*WORK TASK*: Beginning with the opening line, restate the following material exactly, up through the line that contains "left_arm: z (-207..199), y".

· · · · ·

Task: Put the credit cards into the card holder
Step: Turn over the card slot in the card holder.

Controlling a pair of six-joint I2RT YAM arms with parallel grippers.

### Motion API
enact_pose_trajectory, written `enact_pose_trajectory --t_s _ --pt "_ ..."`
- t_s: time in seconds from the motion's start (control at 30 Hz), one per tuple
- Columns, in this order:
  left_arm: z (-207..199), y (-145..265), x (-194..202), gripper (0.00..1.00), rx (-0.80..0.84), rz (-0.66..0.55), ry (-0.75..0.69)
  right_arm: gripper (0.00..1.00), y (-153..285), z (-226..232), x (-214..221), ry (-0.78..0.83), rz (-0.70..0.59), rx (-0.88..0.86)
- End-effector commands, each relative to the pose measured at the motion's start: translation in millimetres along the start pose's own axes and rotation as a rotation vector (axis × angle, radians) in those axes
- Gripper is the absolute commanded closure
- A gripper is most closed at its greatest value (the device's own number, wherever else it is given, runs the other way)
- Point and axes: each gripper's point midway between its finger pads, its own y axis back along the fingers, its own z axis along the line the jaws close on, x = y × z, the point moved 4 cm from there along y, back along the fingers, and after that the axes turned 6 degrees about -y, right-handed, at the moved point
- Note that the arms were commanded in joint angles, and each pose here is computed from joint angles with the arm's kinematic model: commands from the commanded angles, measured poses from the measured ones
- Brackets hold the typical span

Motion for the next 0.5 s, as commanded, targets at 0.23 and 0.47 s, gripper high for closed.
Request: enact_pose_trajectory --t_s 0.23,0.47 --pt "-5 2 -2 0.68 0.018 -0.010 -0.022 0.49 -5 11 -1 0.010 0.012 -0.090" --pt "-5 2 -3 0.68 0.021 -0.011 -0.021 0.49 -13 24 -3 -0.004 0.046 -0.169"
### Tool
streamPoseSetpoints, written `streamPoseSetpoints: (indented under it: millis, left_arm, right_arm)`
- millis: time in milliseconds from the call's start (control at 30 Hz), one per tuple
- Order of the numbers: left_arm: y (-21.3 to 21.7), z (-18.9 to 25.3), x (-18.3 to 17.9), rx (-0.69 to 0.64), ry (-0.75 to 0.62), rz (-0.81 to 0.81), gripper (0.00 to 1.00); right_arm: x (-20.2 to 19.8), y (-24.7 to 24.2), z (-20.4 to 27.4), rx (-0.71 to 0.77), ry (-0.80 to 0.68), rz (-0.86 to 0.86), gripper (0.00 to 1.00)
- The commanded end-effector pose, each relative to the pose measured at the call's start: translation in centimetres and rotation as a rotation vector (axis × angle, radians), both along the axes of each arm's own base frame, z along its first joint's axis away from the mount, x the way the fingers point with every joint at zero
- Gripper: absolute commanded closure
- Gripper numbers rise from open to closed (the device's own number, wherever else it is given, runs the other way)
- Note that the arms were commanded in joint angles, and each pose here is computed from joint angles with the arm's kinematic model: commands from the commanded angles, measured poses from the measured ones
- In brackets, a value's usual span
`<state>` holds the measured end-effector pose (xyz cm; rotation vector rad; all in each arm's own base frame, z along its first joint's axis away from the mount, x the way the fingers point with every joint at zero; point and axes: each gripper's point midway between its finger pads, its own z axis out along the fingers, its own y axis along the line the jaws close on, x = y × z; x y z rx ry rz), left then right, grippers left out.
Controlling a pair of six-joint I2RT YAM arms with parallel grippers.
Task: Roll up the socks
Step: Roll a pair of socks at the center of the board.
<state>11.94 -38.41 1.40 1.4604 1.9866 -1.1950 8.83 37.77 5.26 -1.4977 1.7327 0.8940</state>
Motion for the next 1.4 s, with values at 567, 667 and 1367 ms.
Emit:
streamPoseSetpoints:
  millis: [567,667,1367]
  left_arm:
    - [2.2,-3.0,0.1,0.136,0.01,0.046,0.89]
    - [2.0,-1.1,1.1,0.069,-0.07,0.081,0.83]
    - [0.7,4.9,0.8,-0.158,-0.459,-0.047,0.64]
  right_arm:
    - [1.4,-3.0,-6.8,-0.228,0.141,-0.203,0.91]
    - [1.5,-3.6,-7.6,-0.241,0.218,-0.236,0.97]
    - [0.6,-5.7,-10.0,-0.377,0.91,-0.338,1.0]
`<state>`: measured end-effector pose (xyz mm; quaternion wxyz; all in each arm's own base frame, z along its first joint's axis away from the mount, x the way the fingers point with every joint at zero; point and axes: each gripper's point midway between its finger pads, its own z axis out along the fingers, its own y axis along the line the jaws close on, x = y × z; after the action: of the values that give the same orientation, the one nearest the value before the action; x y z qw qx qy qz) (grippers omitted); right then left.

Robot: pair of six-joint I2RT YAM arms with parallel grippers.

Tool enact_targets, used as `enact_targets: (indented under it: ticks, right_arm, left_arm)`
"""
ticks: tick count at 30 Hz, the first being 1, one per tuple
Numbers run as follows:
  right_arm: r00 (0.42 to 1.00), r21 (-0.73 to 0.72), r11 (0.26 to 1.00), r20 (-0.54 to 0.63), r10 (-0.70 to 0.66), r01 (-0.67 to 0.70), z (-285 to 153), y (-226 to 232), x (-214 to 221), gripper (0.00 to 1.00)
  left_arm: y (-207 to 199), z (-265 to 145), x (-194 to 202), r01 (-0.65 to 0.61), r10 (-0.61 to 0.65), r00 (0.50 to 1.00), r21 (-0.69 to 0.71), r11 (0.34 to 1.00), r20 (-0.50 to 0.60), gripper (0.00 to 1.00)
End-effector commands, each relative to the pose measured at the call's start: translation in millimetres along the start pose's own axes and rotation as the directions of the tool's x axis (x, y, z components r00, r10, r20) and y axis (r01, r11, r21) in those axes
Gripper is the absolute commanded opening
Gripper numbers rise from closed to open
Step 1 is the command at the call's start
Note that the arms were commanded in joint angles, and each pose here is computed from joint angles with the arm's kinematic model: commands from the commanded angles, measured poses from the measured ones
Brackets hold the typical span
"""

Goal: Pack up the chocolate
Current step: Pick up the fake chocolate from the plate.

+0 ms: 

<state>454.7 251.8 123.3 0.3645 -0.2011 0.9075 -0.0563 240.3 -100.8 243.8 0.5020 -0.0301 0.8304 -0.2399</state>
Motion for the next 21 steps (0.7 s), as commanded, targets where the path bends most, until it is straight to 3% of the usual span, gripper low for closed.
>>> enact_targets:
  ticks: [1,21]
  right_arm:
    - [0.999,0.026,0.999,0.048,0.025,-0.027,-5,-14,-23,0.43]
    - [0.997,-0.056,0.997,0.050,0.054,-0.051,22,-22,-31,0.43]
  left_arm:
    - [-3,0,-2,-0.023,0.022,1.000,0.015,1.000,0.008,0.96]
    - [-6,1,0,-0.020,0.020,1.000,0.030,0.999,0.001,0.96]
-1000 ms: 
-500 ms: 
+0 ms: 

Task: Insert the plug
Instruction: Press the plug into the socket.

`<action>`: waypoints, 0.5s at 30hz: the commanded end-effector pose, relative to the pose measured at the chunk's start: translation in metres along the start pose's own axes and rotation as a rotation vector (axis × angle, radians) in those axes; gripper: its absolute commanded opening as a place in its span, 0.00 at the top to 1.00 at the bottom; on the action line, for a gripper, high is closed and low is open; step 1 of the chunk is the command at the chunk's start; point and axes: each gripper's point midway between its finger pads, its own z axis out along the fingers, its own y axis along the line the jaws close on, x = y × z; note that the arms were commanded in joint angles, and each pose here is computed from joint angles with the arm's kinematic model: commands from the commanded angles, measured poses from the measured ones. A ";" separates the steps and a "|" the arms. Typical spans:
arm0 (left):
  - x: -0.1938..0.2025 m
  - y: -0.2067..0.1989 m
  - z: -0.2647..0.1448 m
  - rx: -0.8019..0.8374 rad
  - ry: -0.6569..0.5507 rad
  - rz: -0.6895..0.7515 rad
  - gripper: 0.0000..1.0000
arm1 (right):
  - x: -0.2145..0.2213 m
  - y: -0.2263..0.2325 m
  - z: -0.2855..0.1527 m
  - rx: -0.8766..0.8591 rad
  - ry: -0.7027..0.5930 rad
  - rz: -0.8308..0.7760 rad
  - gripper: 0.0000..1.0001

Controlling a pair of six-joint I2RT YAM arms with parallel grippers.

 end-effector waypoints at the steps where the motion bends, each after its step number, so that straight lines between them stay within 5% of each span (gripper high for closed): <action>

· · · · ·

*REPLY*:
Task: Put the credit cards into the card holder
Step: Turn over the card slot in the card holder.

Controlling a pair of six-joint I2RT YAM arms with parallel grippers.

### Motion API
enact_pose_trajectory, written `enact_pose_trajectory --t_s _ --pt "_ ..."`
- t_s: time in seconds from the motion's start (control at 30 Hz), one per tuple
- Columns, in this order:
  left_arm: z (-207..199), y (-145..265), x (-194..202), gripper (0.00..1.00), rx (-0.80..0.84), rz (-0.66..0.55), ry (-0.75..0.69)

Work on this exercise is finished, so nothing remains.